Task instructions:
Among the lines below, take the one holding "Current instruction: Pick", the one holding "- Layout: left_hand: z", and all lines between them. Set them down exactly.
*** Supplied data ***
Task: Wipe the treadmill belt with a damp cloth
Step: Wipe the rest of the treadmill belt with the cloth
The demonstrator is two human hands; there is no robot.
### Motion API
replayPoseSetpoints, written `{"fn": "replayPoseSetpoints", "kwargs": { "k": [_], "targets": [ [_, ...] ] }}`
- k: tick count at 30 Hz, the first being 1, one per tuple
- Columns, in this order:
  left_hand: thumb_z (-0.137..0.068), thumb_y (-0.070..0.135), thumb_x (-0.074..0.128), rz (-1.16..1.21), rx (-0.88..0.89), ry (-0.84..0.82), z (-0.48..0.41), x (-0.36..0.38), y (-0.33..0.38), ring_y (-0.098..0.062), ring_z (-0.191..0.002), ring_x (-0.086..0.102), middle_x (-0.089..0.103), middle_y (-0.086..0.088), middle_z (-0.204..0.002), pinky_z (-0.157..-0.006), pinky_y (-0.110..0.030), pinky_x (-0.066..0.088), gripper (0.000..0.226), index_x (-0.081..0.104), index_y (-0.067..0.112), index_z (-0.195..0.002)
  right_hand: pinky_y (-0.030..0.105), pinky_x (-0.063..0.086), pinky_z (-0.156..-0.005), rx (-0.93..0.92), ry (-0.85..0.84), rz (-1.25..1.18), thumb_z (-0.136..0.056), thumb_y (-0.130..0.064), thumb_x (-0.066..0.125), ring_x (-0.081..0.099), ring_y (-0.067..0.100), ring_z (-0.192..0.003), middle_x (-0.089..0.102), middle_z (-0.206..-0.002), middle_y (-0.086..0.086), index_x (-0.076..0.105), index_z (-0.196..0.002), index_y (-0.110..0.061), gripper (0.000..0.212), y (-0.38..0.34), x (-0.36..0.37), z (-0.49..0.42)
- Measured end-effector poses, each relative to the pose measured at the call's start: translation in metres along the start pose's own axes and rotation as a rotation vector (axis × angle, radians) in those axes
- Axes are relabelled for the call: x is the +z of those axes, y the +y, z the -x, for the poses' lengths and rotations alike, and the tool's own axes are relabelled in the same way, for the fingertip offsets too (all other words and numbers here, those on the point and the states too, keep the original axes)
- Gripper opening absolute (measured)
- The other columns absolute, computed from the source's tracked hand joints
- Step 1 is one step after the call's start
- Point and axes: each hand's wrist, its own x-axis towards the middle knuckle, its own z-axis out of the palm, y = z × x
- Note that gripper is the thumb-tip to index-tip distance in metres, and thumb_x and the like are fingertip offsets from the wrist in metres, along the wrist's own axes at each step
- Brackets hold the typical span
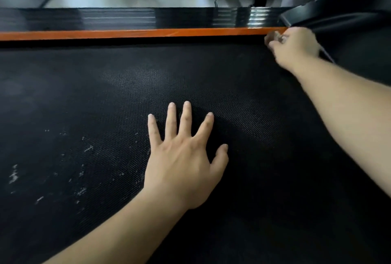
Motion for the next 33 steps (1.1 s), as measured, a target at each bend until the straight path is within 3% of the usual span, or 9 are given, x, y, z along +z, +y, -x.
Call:
{"fn": "replayPoseSetpoints", "kwargs": {
  "k": [5, 9, 15, 19, 21, 24, 25, 29, 33],
  "targets": [
    [-0.092, 0.073, 0.015, -0.016, -0.012, -0.017, -0.002, 0.000, 0.001, -0.028, -0.156, -0.017, -0.002, -0.005, -0.171, -0.122, -0.059, -0.012, 0.074, 0.008, 0.043, -0.159, 0.031, 0.036, -0.066, -0.339, -0.125, -0.040, -0.088, -0.052, 0.063, 0.054, 0.030, -0.077, 0.056, -0.088, 0.011, 0.056, -0.074, -0.021, 0.035, 0.000, 0.006, 0.048],
    [-0.091, 0.074, 0.014, -0.022, -0.020, -0.021, 0.000, 0.001, 0.001, -0.027, -0.156, -0.015, -0.001, -0.004, -0.171, -0.122, -0.059, -0.011, 0.075, 0.010, 0.043, -0.158, 0.036, 0.043, -0.071, -0.101, -0.013, 0.013, -0.089, -0.057, 0.055, 0.062, 0.038, -0.094, 0.064, -0.100, 0.018, 0.061, -0.083, -0.018, 0.041, 0.017, -0.014, 0.036],
    [-0.091, 0.075, 0.016, -0.021, -0.041, -0.041, -0.001, 0.000, 0.003, -0.025, -0.156, -0.012, 0.002, -0.002, -0.171, -0.123, -0.058, -0.010, 0.074, 0.012, 0.044, -0.158, 0.031, 0.034, -0.060, -0.411, -0.102, -0.027, -0.098, -0.054, 0.045, 0.050, 0.023, -0.072, 0.048, -0.085, 0.004, 0.052, -0.075, -0.017, 0.044, 0.024, -0.021, 0.117],
    [-0.094, 0.074, 0.020, -0.024, -0.048, -0.063, -0.001, -0.001, 0.003, -0.026, -0.156, -0.012, 0.001, -0.003, -0.171, -0.122, -0.060, -0.009, 0.073, 0.013, 0.042, -0.159, 0.035, 0.038, -0.066, -0.133, -0.012, 0.042, -0.097, -0.055, 0.046, 0.059, 0.033, -0.090, 0.054, -0.095, 0.009, 0.064, -0.090, -0.014, 0.045, 0.041, -0.044, 0.127],
    [-0.094, 0.073, 0.022, -0.026, -0.041, -0.065, -0.001, -0.002, 0.002, -0.027, -0.157, -0.011, 0.002, -0.005, -0.171, -0.122, -0.061, -0.009, 0.072, 0.015, 0.041, -0.159, 0.033, 0.039, -0.064, -0.268, -0.070, -0.007, -0.095, -0.055, 0.049, 0.057, 0.028, -0.081, 0.054, -0.093, 0.009, 0.062, -0.084, -0.018, 0.041, 0.026, -0.045, 0.170],
    [-0.095, 0.071, 0.023, -0.029, -0.020, -0.037, -0.001, -0.002, 0.002, -0.029, -0.157, -0.010, 0.004, -0.007, -0.171, -0.122, -0.062, -0.009, 0.071, 0.017, 0.040, -0.159, 0.028, 0.031, -0.054, -0.504, -0.204, -0.133, -0.092, -0.053, 0.055, 0.044, 0.015, -0.066, 0.043, -0.080, -0.003, 0.037, -0.067, -0.028, 0.039, 0.028, -0.059, 0.231],
    [-0.095, 0.071, 0.022, -0.027, -0.014, -0.037, -0.001, -0.001, 0.002, -0.029, -0.157, -0.010, 0.003, -0.008, -0.171, -0.121, -0.062, -0.009, 0.071, 0.017, 0.040, -0.159, 0.028, 0.031, -0.055, -0.481, -0.177, -0.105, -0.092, -0.050, 0.056, 0.044, 0.015, -0.066, 0.042, -0.078, -0.005, 0.034, -0.064, -0.028, 0.042, 0.039, -0.065, 0.229],
    [-0.097, 0.069, 0.019, -0.034, 0.001, -0.036, 0.001, 0.000, -0.001, -0.032, -0.156, -0.011, 0.001, -0.010, -0.170, -0.121, -0.063, -0.009, 0.070, 0.015, 0.037, -0.160, 0.031, 0.031, -0.064, -0.075, -0.005, 0.077, -0.097, -0.049, 0.051, 0.055, 0.027, -0.081, 0.045, -0.087, 0.002, 0.042, -0.070, -0.023, 0.038, 0.053, -0.073, 0.213],
    [-0.100, 0.065, 0.018, -0.038, 0.028, -0.053, 0.006, 0.000, -0.002, -0.033, -0.156, -0.011, 0.000, -0.013, -0.170, -0.122, -0.060, -0.009, 0.069, 0.013, 0.033, -0.161, 0.026, 0.035, -0.058, -0.448, -0.170, -0.028, -0.093, -0.049, 0.054, 0.049, 0.015, -0.075, 0.047, -0.086, 0.000, 0.056, -0.076, -0.018, 0.036, 0.038, -0.081, 0.292]
  ]
}}
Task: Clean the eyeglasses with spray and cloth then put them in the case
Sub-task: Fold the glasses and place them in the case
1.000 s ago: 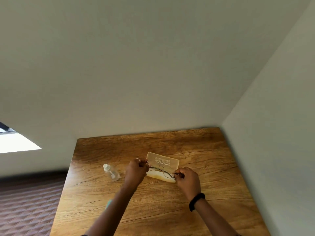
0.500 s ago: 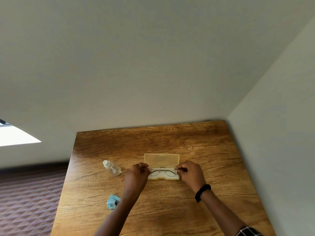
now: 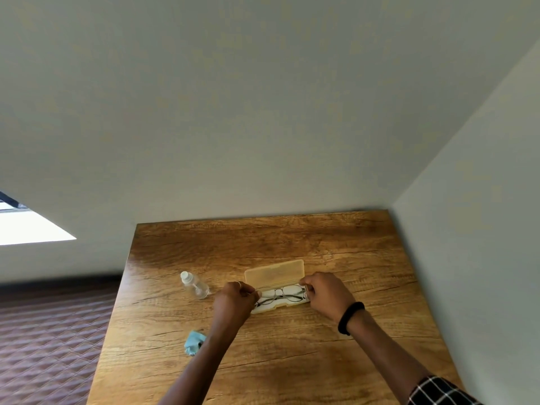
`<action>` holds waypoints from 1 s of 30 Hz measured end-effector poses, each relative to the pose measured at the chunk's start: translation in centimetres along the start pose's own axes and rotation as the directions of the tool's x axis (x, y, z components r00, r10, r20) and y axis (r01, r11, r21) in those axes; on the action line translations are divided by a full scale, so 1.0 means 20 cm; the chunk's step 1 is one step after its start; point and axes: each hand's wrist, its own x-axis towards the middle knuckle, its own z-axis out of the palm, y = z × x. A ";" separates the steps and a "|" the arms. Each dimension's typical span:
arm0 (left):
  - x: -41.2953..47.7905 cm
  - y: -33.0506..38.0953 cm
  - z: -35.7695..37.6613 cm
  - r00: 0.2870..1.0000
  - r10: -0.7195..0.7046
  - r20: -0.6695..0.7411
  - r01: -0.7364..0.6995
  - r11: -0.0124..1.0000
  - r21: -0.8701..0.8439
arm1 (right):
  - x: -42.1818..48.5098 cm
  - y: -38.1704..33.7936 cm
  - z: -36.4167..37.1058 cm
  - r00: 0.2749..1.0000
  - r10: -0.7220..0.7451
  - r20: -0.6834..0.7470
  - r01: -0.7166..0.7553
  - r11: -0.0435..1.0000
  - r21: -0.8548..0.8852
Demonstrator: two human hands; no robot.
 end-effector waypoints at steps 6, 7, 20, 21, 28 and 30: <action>0.00 0.00 0.00 0.999 0.040 -0.031 -0.038 0.997 0.063 | -0.04 0.01 0.00 0.998 0.050 -0.025 -0.047 0.993 0.109; -0.01 0.00 0.01 0.997 0.058 -0.045 -0.054 0.996 0.073 | -0.04 0.01 0.00 0.998 0.056 -0.032 -0.052 0.990 0.128; -0.06 -0.05 0.04 0.958 0.280 -0.064 -0.261 0.942 0.211 | -0.09 0.00 -0.01 0.991 0.130 -0.038 -0.119 0.968 0.221; -0.06 -0.06 0.04 0.953 0.298 -0.057 -0.279 0.934 0.221 | -0.09 -0.01 -0.01 0.991 0.132 -0.037 -0.121 0.967 0.223; -0.07 -0.13 0.06 0.917 0.393 -0.065 -0.371 0.902 0.223 | -0.11 -0.01 -0.03 0.990 0.143 -0.020 -0.135 0.965 0.223; -0.07 -0.14 0.06 0.911 0.407 -0.063 -0.385 0.896 0.223 | -0.12 -0.01 -0.03 0.989 0.148 -0.019 -0.141 0.965 0.220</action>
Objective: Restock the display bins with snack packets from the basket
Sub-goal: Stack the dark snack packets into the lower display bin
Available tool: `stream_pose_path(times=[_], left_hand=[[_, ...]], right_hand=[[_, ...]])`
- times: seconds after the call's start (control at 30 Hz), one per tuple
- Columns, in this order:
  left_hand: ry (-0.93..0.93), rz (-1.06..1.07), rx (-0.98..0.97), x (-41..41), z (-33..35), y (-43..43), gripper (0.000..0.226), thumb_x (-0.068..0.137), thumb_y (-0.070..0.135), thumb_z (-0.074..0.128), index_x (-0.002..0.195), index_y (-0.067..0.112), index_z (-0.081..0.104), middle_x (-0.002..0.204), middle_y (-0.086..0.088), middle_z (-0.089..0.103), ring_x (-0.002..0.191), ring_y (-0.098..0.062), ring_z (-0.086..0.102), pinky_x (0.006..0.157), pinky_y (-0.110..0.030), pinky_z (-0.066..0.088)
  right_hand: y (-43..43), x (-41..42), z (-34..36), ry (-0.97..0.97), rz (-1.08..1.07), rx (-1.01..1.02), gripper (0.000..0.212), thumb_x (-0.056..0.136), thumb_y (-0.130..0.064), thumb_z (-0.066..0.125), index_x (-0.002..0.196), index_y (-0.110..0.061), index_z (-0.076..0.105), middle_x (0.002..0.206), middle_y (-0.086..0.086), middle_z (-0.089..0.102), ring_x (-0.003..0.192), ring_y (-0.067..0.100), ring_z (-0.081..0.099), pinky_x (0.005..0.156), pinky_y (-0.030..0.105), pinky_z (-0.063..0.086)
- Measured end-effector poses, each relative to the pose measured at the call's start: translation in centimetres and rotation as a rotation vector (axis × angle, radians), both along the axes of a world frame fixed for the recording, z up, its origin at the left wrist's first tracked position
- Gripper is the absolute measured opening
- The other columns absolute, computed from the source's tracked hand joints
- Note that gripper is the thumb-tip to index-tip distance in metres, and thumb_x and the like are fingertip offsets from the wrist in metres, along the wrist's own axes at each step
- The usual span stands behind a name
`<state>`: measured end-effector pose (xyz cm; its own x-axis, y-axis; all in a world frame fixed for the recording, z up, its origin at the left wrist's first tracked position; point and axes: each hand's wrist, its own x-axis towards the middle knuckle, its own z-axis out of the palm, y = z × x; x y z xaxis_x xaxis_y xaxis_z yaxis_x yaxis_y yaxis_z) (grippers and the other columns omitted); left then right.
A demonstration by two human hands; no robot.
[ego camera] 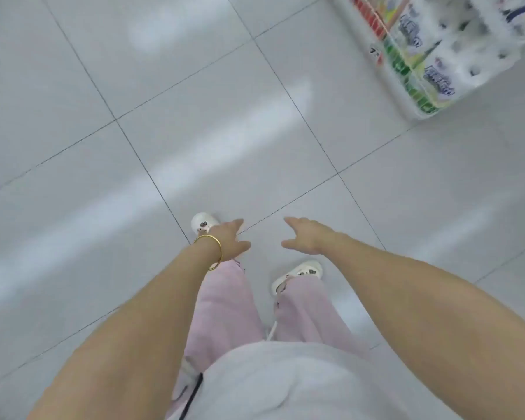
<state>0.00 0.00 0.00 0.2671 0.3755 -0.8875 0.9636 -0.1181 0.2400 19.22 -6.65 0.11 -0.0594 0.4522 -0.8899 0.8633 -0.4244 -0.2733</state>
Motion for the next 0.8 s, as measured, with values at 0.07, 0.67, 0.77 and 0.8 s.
stream_pose_path(times=[0.07, 0.67, 0.77, 0.8], left_hand=[[-0.011, 0.064, 0.014, -3.3, -0.2, 2.9, 0.058, 0.089, 0.036, 0.051, 0.142, 0.02, 0.032, 0.132, -0.01, 0.051, 0.121, -0.031, 0.045, 0.098, -0.036, 0.039], [-0.025, 0.507, 0.071, -30.5, 1.7, 35.1, 0.066, 0.094, 0.039, 0.047, 0.15, 0.022, 0.017, 0.152, -0.005, 0.028, 0.139, -0.029, 0.026, 0.11, -0.041, 0.028], [-0.015, 0.562, 0.086, -34.0, 1.7, 42.4, 0.066, 0.094, 0.039, 0.047, 0.149, 0.022, 0.017, 0.152, -0.006, 0.029, 0.138, -0.029, 0.026, 0.11, -0.04, 0.028], [-0.01, 0.584, 0.089, -35.2, 1.9, 44.9, 0.065, 0.094, 0.039, 0.047, 0.149, 0.022, 0.017, 0.151, -0.007, 0.029, 0.138, -0.029, 0.026, 0.11, -0.041, 0.028]], right_hand=[[3.9, -2.9, -0.3, -0.004, 0.055, -0.002, 0.069, 0.093, -0.042, 0.048, 0.15, -0.021, 0.016, 0.149, 0.009, 0.031, 0.134, 0.029, 0.034, 0.106, 0.042, 0.035], [46.5, -30.3, 1.8, -0.02, 0.513, 0.111, 0.064, 0.094, -0.039, 0.049, 0.148, -0.019, 0.021, 0.147, 0.01, 0.034, 0.132, 0.029, 0.038, 0.104, 0.04, 0.035], [54.0, -33.8, 1.3, -0.019, 0.557, 0.102, 0.066, 0.095, -0.041, 0.048, 0.149, -0.019, 0.017, 0.149, 0.01, 0.031, 0.134, 0.03, 0.035, 0.106, 0.039, 0.033], [56.7, -35.1, 1.3, -0.017, 0.57, 0.1, 0.067, 0.095, -0.041, 0.048, 0.15, -0.018, 0.016, 0.15, 0.011, 0.03, 0.135, 0.03, 0.034, 0.106, 0.04, 0.033]])
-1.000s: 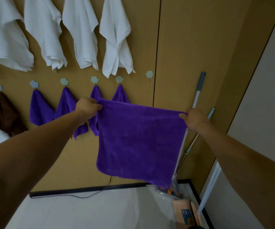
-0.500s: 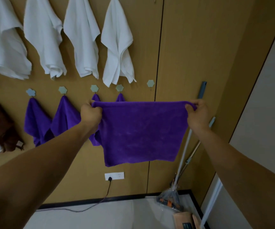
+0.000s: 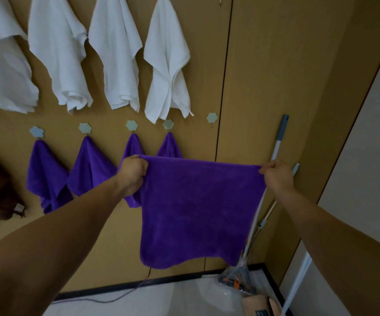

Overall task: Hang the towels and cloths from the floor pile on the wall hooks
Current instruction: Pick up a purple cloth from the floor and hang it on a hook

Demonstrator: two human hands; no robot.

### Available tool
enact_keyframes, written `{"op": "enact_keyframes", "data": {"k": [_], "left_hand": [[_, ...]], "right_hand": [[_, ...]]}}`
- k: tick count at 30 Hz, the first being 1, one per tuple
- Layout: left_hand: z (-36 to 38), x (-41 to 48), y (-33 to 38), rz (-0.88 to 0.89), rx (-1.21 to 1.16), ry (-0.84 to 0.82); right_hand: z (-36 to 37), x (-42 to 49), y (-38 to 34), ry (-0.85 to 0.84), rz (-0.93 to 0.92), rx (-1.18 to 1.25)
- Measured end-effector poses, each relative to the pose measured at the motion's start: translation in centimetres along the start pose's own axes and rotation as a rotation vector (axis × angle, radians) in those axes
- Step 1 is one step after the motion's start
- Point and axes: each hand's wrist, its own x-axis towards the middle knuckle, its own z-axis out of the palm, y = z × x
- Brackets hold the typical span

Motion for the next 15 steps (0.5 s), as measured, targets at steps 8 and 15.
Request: {"op": "enact_keyframes", "data": {"k": [8, 15], "left_hand": [[-1.1, 1.6, -1.3, 0.088, 0.049, -0.166], [1.9, 4.7, -2.9, 0.252, -0.062, -0.066]], "right_hand": [[0.8, -0.1, -1.4, 0.144, 0.014, 0.164], [2.0, 0.8, -1.8, -0.403, 0.004, 0.145]]}}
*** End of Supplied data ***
Answer to this problem:
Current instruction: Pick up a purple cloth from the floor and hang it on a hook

Demonstrator: two human hands; no robot.

### Available tool
enact_keyframes, written `{"op": "enact_keyframes", "data": {"k": [_], "left_hand": [[_, ...]], "right_hand": [[_, ...]]}}`
- k: tick count at 30 Hz, the first being 1, one per tuple
- Layout: left_hand: z (-36 to 38), x (-41 to 48), y (-33 to 38), rz (-0.88 to 0.89), rx (-1.21 to 1.16), ry (-0.84 to 0.82); right_hand: z (-36 to 37), x (-42 to 49), y (-38 to 34), ry (-0.85 to 0.84), rz (-0.93 to 0.92), rx (-1.18 to 1.25)

This output requires no further additions.